FWI Imaging · Acoustic VRZ · Marmousi (vector reflectivity from impedance)¶
A multiparameter FWI imaging workflow on the variable-density VRZ acoustic
equation. We invert velocity vp and acoustic impedance z = vp·rho, then
form the vector reflectivity (Whitmore et al., 2020) — the imaging deliverable — from the inverted
impedance:
$$\mathbf{R} \;=\; \tfrac{1}{2}\,\frac{\nabla Z}{Z}\;=\;-\tfrac{1}{2}\,Z\,\nabla\!\Big(\tfrac{1}{Z}\Big)\;=\;\tfrac{1}{2}\,\nabla(\ln Z).$$
AcousticVRZ writes the 2nd-order system with b = vp/z and κ = z·vp; the
∇b·∇p term means the wavefield reflects at impedance contrasts, and the
normalized rate of impedance change ½ ∇Z/Z is the vector reflectivity
that the data sees. So inverting z and differentiating gives a reflector image.
Why this works well. R depends only on the impedance Z, not on vp. In
this joint inversion Z is the better-constrained, faster-converging parameter
(reflections directly constrain impedance), so the reflectivity image stabilises
quickly even though vp converges more slowly.
Workflow:
- load embedded
vpandrhofromsweep.datasets, buildz = vp·rho - build geometry, wavelet, and the
AcousticVRZsolver - forward-model the observed data once from the true
(vp, z) - jointly invert the smooth start with Adam + MSE, multiscale by filtering
- compare inverted
vp/z, then image the vector reflectivityR = ½∇Z/Z
Note on units & matching the learning rates¶
We invert vp and z directly, so we want them on the same order of
magnitude. z = vp·rho only enters the PDE through κ=z·vp and b=vp/z, whose
products (κ·b=vp², κ·∇b) are invariant to the absolute scale of z — so
the modeled data is unaffected by the density unit; only conditioning is. With
density in g/cm³ (~1.0–2.6), z lands at ~10³–10⁴ (same order as vp),
so lr_vp and lr_z are kept the same order (≈20 vs ≈25).
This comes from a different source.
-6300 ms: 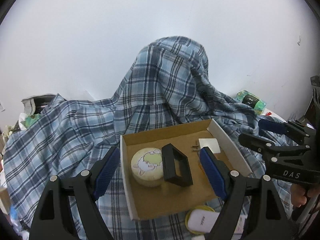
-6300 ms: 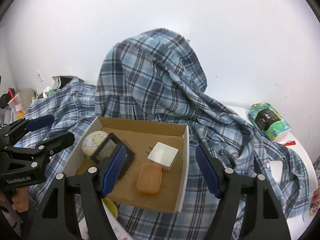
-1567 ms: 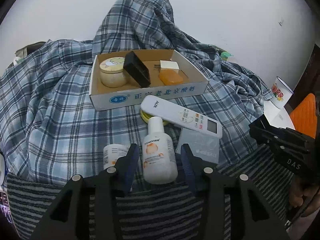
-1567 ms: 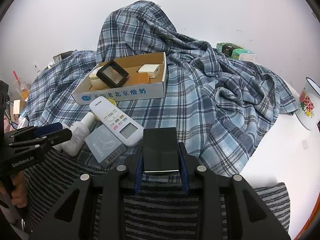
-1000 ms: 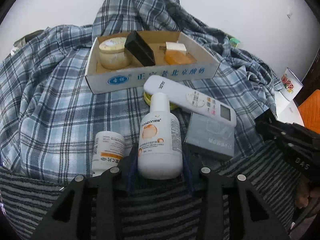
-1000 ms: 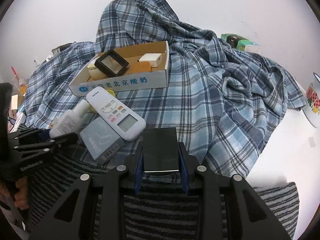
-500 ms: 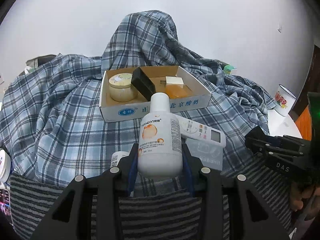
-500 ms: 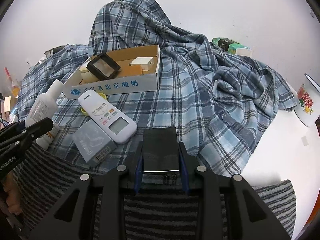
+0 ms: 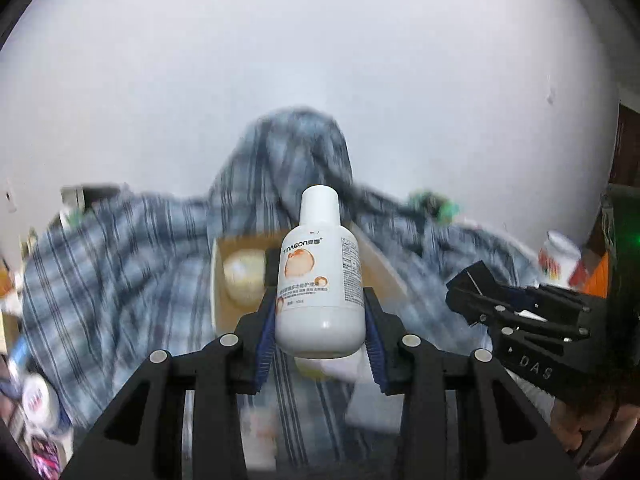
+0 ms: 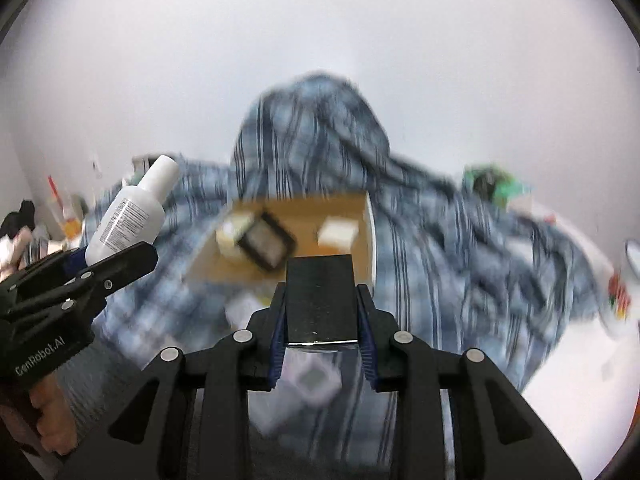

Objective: Organize rigid objects
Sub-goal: 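Carry the white bottle and black item over the cardboard box with both grippers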

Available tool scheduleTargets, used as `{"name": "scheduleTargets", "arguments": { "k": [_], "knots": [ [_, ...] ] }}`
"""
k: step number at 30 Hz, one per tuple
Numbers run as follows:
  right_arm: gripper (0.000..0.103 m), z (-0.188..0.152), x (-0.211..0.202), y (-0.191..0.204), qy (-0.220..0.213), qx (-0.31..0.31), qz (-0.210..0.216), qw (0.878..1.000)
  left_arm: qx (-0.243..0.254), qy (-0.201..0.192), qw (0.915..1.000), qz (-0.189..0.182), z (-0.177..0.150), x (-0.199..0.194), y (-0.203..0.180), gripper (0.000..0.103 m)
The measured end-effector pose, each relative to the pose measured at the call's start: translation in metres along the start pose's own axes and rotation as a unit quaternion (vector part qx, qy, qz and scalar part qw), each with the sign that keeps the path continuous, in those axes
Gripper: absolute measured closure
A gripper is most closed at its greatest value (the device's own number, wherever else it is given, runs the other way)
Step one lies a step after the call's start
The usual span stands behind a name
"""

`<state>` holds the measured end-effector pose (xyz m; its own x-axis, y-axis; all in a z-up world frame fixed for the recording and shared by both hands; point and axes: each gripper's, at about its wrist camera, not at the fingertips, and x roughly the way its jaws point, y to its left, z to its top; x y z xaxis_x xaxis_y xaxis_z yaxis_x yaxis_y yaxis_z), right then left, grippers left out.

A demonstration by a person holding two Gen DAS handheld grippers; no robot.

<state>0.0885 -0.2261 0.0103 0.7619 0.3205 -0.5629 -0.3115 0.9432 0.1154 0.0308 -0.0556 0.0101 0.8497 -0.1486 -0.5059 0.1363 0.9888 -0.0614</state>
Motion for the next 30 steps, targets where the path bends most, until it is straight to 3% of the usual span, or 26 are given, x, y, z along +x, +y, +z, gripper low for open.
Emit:
{"name": "scheduleTargets", "arguments": {
  "k": [6, 13, 21, 30],
  "knots": [
    [0.073, 0.066, -0.005, 0.009, -0.068, -0.006, -0.005, 0.998, -0.011, -0.077, 0.9968, 0.018, 0.059, -0.006, 0.006, 0.062],
    [0.073, 0.114, 0.017, 0.011, -0.107, -0.009, -0.012, 0.994, -0.006, -0.111, 0.9931, 0.036, 0.103, 0.013, 0.017, 0.061],
    [0.073, 0.102, 0.070, 0.005, -0.062, -0.016, -0.011, 0.998, -0.027, -0.068, 0.9966, 0.039, 0.100, 0.066, 0.044, 0.061],
    [0.073, 0.067, 0.134, -0.006, 0.032, -0.006, -0.004, 0.999, -0.035, 0.005, 0.9992, 0.019, 0.073, 0.118, 0.048, 0.061]
  ]
}}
With kg/m³, z would
be ~10⁷ and force lr_z ~ 10⁴. As in nb01 we keep eps=1e-16.
Note on frequency, grid & multiscale¶
For a sharper image we run up to a 12 Hz Ricker on the full-resolution
12.5 m Marmousi grid (no ::2 downsample). At dh=12.5 m most of the model is
dispersion-safe at this frequency; only the slowest near-surface (vp≈1 km/s)
is mildly under-sampled (~3 points per shortest wavelength), which is acceptable
here. dt=0.001 s keeps the Courant number ≈0.38.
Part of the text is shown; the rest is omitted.